Exercise description:
List, from the lines below, each one with "image" in it.

[Source material Boundary: Start]

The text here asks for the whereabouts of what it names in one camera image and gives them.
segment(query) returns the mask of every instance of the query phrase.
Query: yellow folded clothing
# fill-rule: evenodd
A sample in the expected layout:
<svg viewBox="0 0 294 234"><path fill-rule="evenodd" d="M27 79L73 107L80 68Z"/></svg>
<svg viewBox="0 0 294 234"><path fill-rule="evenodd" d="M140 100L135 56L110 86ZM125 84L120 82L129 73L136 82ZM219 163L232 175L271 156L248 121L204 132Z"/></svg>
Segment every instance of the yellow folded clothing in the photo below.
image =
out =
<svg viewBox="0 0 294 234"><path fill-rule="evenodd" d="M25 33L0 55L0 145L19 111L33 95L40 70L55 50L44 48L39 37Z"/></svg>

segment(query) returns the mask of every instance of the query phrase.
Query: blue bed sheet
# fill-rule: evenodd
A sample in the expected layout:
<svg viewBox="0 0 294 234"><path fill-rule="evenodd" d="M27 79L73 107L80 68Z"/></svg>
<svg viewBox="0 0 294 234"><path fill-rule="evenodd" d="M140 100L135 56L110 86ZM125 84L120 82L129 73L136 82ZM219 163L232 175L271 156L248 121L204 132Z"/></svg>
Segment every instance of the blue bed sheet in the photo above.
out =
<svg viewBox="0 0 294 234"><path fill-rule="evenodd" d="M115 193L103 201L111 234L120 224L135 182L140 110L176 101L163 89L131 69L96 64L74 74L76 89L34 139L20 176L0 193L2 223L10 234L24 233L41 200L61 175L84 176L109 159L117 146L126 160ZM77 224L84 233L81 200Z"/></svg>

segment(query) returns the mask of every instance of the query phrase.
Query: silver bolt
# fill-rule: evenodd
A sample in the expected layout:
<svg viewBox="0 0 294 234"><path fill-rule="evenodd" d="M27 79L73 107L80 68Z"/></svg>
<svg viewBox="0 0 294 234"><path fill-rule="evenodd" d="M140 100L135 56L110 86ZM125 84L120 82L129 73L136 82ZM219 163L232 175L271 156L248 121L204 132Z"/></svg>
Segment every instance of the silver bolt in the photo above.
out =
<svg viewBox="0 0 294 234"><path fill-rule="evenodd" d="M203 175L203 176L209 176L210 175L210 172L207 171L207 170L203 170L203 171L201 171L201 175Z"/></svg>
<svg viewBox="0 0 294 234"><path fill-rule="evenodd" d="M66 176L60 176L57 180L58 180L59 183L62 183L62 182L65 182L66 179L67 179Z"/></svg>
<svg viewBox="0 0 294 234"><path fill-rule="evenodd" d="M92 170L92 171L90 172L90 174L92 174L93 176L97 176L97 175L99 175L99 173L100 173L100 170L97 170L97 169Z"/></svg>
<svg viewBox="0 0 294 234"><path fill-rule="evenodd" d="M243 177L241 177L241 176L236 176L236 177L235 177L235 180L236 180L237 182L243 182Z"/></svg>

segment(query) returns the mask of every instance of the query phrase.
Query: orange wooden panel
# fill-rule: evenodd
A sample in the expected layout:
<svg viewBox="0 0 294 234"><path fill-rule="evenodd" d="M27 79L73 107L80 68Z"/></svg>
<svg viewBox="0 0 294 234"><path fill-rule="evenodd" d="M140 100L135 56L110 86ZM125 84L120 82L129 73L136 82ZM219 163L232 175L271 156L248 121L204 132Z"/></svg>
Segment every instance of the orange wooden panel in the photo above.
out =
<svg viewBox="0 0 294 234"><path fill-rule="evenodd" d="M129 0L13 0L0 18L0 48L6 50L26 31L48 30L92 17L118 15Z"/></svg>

[Source material Boundary: End]

Exercise result:
The text here asks for the whereabouts of what it names in one camera image and gives them.
image =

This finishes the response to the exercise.